Sql-server – How will large index INCLUDE fields affect system performance

index-tuningperformancesql serversql-server-2008

This question is about SQL Server index performance with a varchar(2000) as an INCLUDE in a covering index.

I’m trying to improve performance in an slow and unstable database application. In some cases, data is accessed through large varchar strings, with the queries including multple string operations like SUBSTRING(), SPACE(), and DATALENGTH(). Here is a simplified example of access;

update fattable set col3 =  
   SUBSTRING(col3,1,10) + '*' + 
   SUBSTRING(col3,12,DATALENGTH(col3)-12)
from fattable where substring(col3,10,1) = 'A' and col2 = 2

The schema looks like this:

CREATE TABLE [dbo].[FatTable]( 
    [id] [bigint] IDENTITY(1,1) NOT NULL, 
    [col1] [nchar](12) NOT NULL, 
    [col2] [int] NOT NULL, 
    [col3] [varchar](2000) NOT NULL, ... 

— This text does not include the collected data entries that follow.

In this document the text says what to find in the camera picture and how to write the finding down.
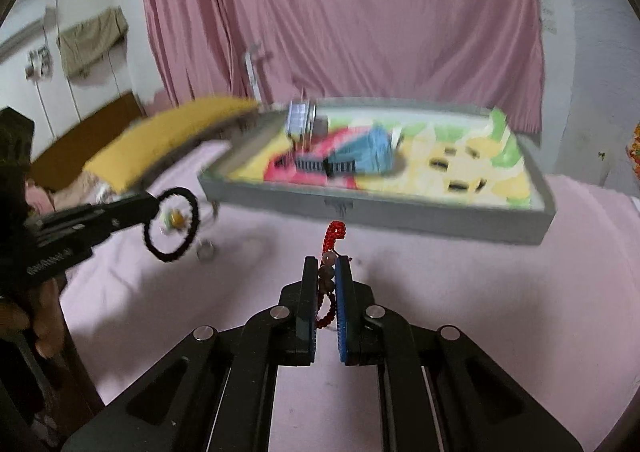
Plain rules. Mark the pink tablecloth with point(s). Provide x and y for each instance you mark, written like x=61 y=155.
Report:
x=475 y=307

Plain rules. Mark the khaki hanging garment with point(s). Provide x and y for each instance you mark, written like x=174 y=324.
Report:
x=92 y=44

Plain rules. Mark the yellow pillow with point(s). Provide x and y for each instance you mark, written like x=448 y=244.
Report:
x=165 y=141

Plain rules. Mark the pink curtain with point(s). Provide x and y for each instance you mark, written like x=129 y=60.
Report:
x=350 y=21

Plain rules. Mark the grey hair claw clip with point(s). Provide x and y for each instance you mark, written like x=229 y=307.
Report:
x=300 y=119

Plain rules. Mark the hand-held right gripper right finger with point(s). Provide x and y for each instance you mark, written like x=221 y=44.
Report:
x=341 y=312

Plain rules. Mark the colourful paper box lining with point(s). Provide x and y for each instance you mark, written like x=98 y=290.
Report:
x=500 y=171

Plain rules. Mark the colourful figure wall decoration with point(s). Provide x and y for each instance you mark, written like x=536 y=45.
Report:
x=635 y=151

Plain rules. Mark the blue smartwatch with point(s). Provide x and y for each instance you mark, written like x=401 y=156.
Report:
x=370 y=151

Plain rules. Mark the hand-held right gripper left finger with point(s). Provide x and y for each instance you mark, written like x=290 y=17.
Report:
x=311 y=312

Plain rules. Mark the white plastic bracket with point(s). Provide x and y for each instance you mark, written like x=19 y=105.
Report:
x=256 y=69

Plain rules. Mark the wooden bed headboard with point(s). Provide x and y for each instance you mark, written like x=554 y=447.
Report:
x=75 y=146

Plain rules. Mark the person's left hand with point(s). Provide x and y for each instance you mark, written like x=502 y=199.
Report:
x=45 y=322

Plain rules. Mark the white wall calendar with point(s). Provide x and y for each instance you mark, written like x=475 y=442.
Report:
x=549 y=14

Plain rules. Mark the floral bedding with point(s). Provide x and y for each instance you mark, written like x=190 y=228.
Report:
x=65 y=192

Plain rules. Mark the grey tin box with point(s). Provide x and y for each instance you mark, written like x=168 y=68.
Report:
x=400 y=217

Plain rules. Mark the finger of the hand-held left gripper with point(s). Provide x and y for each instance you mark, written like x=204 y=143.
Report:
x=100 y=211
x=115 y=227

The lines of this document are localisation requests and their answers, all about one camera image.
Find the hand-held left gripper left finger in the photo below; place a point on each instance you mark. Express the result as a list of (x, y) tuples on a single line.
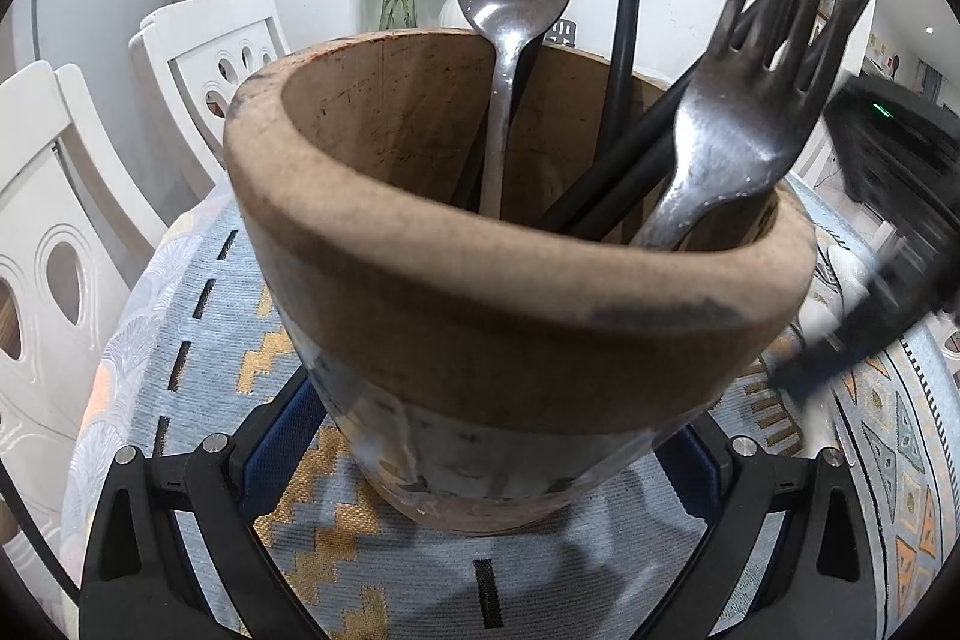
[(277, 430)]

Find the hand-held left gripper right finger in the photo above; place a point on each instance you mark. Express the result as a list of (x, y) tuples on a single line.
[(697, 467)]

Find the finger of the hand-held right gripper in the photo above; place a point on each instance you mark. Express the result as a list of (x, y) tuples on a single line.
[(862, 325)]

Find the silver metal fork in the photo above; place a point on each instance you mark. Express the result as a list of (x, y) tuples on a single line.
[(727, 123)]

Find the brown clay pot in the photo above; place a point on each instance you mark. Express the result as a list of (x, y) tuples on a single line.
[(450, 340)]

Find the pile of black chopsticks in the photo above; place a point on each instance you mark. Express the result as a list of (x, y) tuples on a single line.
[(622, 48)]

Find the patterned blue woven table mat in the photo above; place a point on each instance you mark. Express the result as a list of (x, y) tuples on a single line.
[(600, 535)]

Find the grey phone stand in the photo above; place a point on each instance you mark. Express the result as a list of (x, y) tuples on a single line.
[(561, 33)]

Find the white ceramic vase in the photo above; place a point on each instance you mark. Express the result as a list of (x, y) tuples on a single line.
[(454, 14)]

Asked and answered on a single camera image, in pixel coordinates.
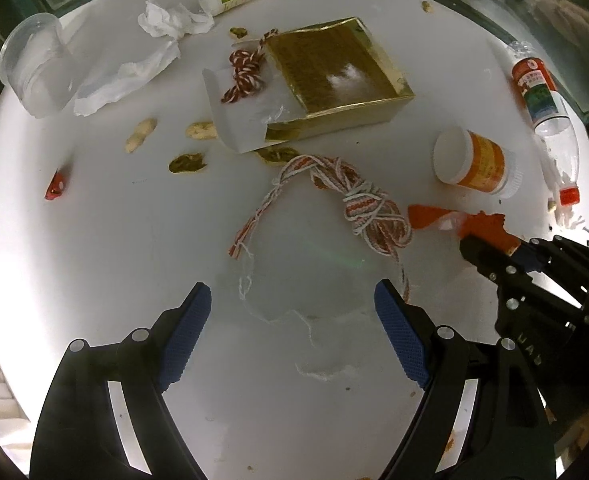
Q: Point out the clear plastic cup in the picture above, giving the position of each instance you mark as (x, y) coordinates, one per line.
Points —
(34, 65)

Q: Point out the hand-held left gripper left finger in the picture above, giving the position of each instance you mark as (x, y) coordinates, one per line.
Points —
(187, 335)

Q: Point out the white jar orange label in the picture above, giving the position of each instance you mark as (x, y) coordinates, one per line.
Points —
(479, 160)

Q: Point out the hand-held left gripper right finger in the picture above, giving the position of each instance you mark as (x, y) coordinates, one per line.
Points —
(402, 335)

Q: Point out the clear plastic bottle red label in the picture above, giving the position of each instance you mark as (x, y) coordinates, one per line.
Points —
(539, 95)

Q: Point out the gold cardboard box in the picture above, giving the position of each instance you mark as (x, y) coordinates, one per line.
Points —
(334, 70)

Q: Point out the small red scrap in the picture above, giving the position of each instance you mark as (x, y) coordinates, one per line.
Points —
(57, 187)

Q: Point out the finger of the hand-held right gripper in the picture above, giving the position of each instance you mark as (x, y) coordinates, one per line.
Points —
(484, 257)
(564, 260)

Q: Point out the long white tissue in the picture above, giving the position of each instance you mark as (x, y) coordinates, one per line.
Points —
(124, 75)

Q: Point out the red wrapper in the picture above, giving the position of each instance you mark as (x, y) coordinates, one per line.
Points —
(486, 226)

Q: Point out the olive nut shell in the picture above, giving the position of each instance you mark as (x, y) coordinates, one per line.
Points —
(238, 33)
(189, 162)
(277, 156)

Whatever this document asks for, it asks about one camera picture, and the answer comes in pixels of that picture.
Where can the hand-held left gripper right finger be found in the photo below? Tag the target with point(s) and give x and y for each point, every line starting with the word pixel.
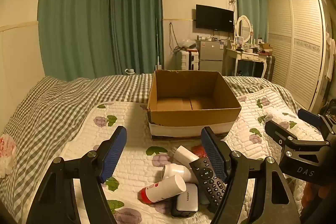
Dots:
pixel 214 153

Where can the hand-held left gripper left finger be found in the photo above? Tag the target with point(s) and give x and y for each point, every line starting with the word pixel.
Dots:
pixel 114 155

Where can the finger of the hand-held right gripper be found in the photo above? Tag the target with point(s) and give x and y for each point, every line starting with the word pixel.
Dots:
pixel 278 132
pixel 309 116

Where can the red patterned box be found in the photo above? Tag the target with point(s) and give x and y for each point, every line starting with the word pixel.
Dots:
pixel 198 151

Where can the black remote control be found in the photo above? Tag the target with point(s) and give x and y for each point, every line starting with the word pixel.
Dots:
pixel 207 176

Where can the white plastic bottle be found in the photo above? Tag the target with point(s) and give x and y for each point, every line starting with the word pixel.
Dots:
pixel 174 171
pixel 183 154

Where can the white charger block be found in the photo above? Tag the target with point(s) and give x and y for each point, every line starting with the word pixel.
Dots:
pixel 187 200

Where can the white tube with red cap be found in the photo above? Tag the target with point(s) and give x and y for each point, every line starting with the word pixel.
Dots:
pixel 168 187

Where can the person's right hand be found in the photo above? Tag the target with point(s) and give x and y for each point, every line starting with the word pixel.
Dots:
pixel 311 193

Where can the white floral quilt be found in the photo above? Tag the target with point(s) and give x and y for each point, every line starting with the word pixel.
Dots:
pixel 131 129

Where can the dark suitcase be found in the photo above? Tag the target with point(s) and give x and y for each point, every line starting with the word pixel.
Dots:
pixel 271 66

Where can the hanging light clothes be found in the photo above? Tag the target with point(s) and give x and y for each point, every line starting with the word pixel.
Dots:
pixel 330 56

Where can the white louvered wardrobe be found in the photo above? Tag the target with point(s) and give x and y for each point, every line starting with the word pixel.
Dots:
pixel 296 50

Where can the white dressing table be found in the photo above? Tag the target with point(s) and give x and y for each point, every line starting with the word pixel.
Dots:
pixel 246 57

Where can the small cardboard box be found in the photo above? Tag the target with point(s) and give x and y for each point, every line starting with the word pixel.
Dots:
pixel 265 47

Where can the white ribbed suitcase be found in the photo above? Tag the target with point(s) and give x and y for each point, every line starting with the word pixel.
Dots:
pixel 186 60

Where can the silver small fridge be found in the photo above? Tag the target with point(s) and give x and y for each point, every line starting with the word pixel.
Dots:
pixel 210 54

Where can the white red printed plastic bag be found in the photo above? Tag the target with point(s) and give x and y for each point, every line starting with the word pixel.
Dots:
pixel 6 155

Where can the white mop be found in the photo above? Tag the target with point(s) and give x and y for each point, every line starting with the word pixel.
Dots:
pixel 157 56

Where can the white oval mirror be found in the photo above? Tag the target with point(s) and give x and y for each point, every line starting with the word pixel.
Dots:
pixel 244 28

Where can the clear plastic bag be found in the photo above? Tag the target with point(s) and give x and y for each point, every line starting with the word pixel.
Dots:
pixel 188 43

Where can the green curtain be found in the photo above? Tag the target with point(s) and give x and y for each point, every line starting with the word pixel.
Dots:
pixel 136 22
pixel 249 3
pixel 73 16

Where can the black wall television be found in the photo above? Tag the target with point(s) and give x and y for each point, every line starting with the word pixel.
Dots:
pixel 214 18

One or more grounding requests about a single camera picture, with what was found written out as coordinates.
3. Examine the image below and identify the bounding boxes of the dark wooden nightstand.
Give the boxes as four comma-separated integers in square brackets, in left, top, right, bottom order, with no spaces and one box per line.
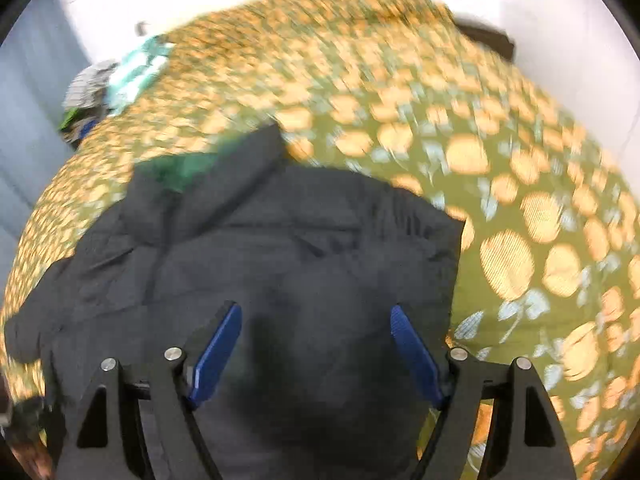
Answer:
[452,17,516,63]

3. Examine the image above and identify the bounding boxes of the grey checked cloth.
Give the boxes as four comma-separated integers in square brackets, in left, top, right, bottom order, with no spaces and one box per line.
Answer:
[64,60,120,111]

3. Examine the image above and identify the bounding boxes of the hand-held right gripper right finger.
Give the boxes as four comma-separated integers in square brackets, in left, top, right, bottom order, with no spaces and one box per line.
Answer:
[390,304,578,480]

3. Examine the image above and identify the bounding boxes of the blue-grey pleated curtain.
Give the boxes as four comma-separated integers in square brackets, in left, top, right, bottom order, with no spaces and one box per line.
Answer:
[0,0,86,241]

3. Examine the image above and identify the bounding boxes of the orange floral green bedspread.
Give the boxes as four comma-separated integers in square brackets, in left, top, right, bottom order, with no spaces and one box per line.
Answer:
[0,0,640,480]

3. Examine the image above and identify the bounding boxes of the green plaid cloth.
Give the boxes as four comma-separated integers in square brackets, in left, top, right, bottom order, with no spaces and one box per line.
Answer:
[107,35,176,116]

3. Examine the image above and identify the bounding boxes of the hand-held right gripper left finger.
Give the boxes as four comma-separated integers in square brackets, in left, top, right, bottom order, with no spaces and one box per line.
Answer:
[55,301,243,480]

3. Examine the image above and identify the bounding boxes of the black puffer jacket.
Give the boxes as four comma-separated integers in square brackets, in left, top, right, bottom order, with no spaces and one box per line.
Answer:
[5,125,466,480]

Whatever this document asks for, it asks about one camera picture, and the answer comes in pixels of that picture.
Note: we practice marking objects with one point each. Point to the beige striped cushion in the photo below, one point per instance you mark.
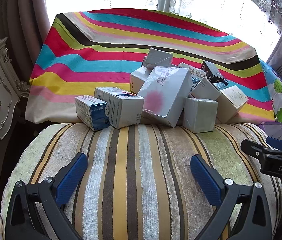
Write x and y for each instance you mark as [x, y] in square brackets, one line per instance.
[141, 167]

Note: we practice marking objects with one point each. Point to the small blue and white box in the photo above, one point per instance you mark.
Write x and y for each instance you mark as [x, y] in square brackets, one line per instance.
[91, 112]

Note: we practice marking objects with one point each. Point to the teal patterned box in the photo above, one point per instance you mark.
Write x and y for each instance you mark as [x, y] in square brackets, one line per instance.
[194, 83]

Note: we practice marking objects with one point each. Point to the rainbow striped blanket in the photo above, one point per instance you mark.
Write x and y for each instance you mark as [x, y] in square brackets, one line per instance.
[81, 62]

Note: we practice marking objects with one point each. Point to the beige printed box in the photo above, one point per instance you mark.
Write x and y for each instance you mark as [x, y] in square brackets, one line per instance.
[231, 102]

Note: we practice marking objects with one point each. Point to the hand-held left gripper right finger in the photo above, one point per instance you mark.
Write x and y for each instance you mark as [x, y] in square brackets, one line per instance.
[206, 182]

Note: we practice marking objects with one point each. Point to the white box with blue label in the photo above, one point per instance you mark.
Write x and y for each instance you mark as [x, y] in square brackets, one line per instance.
[123, 107]

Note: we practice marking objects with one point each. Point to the black box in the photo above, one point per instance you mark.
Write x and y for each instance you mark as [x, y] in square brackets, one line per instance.
[212, 71]

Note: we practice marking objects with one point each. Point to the large white box pink blot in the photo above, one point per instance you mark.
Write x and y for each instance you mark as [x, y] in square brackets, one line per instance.
[163, 95]

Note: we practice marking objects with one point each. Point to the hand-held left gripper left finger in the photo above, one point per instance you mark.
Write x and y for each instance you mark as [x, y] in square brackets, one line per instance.
[71, 177]

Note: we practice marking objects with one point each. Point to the white cube box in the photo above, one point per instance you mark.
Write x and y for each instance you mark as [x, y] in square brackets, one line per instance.
[199, 115]

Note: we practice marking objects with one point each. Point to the purple-edged white cardboard box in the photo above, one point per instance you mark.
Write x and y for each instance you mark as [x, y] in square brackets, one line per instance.
[273, 130]

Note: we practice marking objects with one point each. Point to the white box with blue print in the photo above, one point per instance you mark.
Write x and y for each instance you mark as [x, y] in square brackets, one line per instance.
[193, 70]

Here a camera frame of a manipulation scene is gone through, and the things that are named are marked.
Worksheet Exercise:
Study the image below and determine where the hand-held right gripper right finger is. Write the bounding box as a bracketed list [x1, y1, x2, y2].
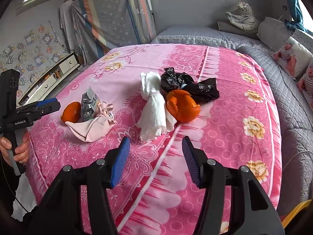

The following index has been defined, with a covering field on the large text column.

CREATE NONCLUSTERED INDEX [IndexCol2Col3] ON [dbo].[FatTable]  ( [col2] ASC ) 
    INCLUDE( [col3] )

From what I’ve read it is BAD to put large data fields in an index. I’ve been reading several articles, including http://msdn.microsoft.com/en-us/library/ms190806.aspx which discuss the impact of paging and disk size on index performance. This being said, the query plan definitely uses the covering index. I don’t have enough information to determine how much this is actually costing me in terms of system load. I do know that overall, the system is performing poorly, and I am concerned that this is one of the issues.
Questions:

  • Is putting this varchar(2000) column in the index INCLUDE ever a good idea?

  • Since the INCLUDE fields are stored in leaf nodes, do they have much
    impact index performance?

Update: Thanks for the excellent replies! This is an unfair question in some ways – as you guys say, there is no absolute right answer without actual statistics and profiling. Like so many performance issue, I guess the answer is "it depends".

Best Answer

Ever is a big word, but, in general, no, I wouldn't put a varchar(2000) field into an INCLUDE.

And yeah, the way that data is stored at the page level can seriously impact performance of the index, depending on how the index is used.

The thing is, the more rows of data you can cram into a page, the fewer pages have to get accessed, the faster your system is, for the most part. Adding a really large column means less information stored on a page, so, in the event of range seeks or scans, more pages have to be read to retreive the data, seriously slowing stuff down.

To know for sure if this is an issue on your query, or on your system, you'd have to monitor the reads, especially the number of pages that the query uses.